What the task requires: The lines to copy are those in the listing below that contain the word "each".

--------------------------------

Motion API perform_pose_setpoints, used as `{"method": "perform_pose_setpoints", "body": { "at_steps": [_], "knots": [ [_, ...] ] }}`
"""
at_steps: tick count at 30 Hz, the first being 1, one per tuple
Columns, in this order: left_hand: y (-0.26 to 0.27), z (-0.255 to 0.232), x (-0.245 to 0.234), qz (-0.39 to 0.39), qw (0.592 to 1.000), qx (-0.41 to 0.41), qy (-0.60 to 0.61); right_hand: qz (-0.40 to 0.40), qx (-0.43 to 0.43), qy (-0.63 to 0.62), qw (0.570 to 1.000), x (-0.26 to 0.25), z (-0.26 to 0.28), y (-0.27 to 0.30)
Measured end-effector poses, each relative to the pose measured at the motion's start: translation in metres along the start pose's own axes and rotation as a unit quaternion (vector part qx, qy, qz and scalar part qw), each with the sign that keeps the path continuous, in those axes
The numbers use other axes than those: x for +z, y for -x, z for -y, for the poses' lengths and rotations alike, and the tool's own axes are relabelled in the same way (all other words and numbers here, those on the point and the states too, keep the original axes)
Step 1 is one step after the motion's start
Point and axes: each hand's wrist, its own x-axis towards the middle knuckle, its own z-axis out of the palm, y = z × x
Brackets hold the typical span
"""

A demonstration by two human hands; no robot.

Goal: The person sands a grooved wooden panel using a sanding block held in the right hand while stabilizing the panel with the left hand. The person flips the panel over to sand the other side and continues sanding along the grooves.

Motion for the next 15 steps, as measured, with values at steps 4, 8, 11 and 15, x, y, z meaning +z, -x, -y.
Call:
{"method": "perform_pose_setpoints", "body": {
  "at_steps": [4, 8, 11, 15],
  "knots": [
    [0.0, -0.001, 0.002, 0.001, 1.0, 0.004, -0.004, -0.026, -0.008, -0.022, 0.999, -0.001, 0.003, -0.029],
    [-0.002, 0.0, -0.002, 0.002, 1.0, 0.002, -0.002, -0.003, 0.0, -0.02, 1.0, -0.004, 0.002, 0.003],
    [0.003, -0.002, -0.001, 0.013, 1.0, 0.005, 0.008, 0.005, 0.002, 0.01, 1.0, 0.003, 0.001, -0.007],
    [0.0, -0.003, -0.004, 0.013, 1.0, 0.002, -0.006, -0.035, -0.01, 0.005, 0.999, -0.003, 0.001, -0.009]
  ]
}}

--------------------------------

Task response:
Measured end-effector poses, each relative to the pose measured at the motion's start: translation in metres along the start pose's own axes and rotation as a unit quaternion (vector part qx, qy, qz and scalar part qw), each with the sign that keeps the path continuous, in those axes
Point and axes: each hand's wrist, its own x-axis towards the middle knuckle, its own z-axis out of the palm, y = z × x

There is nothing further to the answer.